* **Problem statement**: Transcribe the material verbatim, starting at its first line and stopping once the line containing "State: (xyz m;" has been given; no picture should appear.

* **Collected data**:
════
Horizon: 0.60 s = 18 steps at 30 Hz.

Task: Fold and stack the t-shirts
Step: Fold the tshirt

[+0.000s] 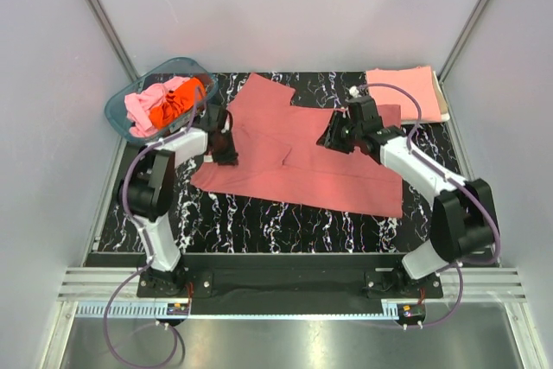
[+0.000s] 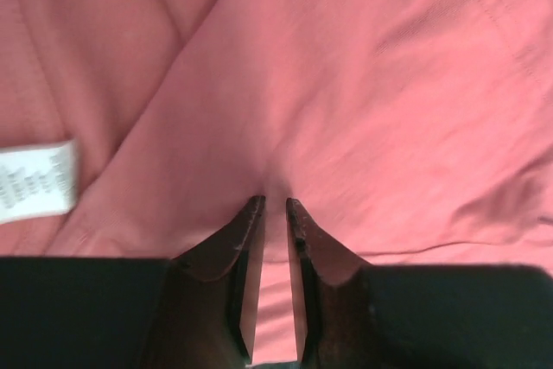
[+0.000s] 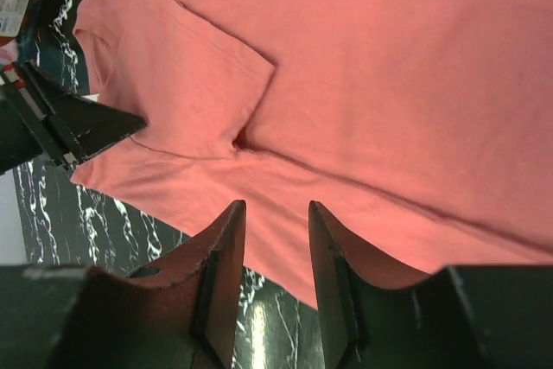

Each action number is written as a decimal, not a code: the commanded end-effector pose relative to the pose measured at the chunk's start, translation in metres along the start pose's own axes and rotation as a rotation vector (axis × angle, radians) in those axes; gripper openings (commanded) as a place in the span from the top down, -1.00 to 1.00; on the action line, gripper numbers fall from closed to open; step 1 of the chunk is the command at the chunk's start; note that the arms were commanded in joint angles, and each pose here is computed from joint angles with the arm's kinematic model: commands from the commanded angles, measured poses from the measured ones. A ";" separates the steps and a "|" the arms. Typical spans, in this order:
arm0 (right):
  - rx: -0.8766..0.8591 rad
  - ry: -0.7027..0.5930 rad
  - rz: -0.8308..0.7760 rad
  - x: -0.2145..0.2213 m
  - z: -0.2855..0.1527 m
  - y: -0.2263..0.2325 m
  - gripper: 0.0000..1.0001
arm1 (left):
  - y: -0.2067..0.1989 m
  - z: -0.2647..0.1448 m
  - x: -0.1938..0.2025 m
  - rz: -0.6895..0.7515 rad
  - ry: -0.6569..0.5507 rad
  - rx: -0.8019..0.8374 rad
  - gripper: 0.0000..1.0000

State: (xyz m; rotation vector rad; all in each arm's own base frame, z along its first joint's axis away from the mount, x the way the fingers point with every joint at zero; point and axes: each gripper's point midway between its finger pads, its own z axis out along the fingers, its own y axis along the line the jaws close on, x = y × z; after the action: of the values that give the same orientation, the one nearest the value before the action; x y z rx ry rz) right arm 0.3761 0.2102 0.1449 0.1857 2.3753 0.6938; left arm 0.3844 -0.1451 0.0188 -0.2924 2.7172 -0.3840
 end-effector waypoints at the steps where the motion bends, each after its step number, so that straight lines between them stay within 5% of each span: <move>1: 0.070 -0.009 0.018 0.012 -0.023 -0.014 0.15 | 0.038 -0.010 0.026 0.026 -0.017 -0.161 0.56; 18: 0.445 -0.001 0.221 0.057 -0.082 -0.105 0.23 | 0.081 -0.056 0.117 -0.048 0.034 -0.227 0.55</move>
State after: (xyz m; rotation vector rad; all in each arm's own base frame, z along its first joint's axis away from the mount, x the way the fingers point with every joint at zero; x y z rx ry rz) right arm 0.2944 0.1204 0.1170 0.5641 2.4935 0.3462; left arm 0.2788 -0.1105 0.0165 -0.3782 2.7152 -0.2537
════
* **Response**:
Horizon: 0.60 s = 18 steps at 30 Hz.

Task: Fold and stack the t-shirts
Step: Fold the tshirt

[+0.000s] 
[+0.000s] 
[+0.000s] 

Each action number is written as a decimal, not a code: the commanded end-effector pose relative to the pose measured at the chunk's start, translation in metres along the start pose's own axes and rotation as a rotation vector (axis × angle, radians) in those axes; gripper openings (commanded) as a place in the span from the top down, -1.00 to 1.00; on the action line, gripper numbers fall from closed to open; step 1 of the chunk is the command at the chunk's start; note that the arms were commanded in joint angles, and each pose here is computed from joint angles with the arm's kinematic model: commands from the commanded angles, measured poses from the measured ones. A ";" separates the steps and a "|" the arms. Typical spans, in this order:
arm0 (right):
  - rx: -0.8766..0.8591 rad
  - ry: -0.7027..0.5930 rad
  - rz: -0.8308..0.7760 rad
  - x: -0.2145..0.2213 m
  - z: -0.2855..0.1527 m
  - y: -0.2263..0.2325 m
  - gripper: 0.0000..1.0001
arm1 (left):
  - y: -0.2067..0.1989 m
  - z: -0.2647..0.1448 m
  - x: -0.1938..0.2025 m
  - rz: -0.6895..0.7515 rad
  - ry: -0.6569..0.5507 rad
  - rx: -0.8019..0.8374 rad
  - gripper: 0.0000..1.0000

State: (xyz m; rotation vector rad; all in each arm's own base frame, z along its first joint's axis away from the mount, x the way the fingers point with every joint at zero; point and axes: each gripper's point midway between its finger pads, its own z axis out along the fingers, its own y axis along the line the jaws close on, x = y × z; after the action: of the values that give the same orientation, the one nearest the value before the action; x y z rx ry rz) right arm 0.3761 0.2102 0.1449 0.1857 2.3753 0.6938; left arm 0.3844 -0.1451 0.0188 -0.2924 2.7172 -0.3840

This concludes the answer to the exercise.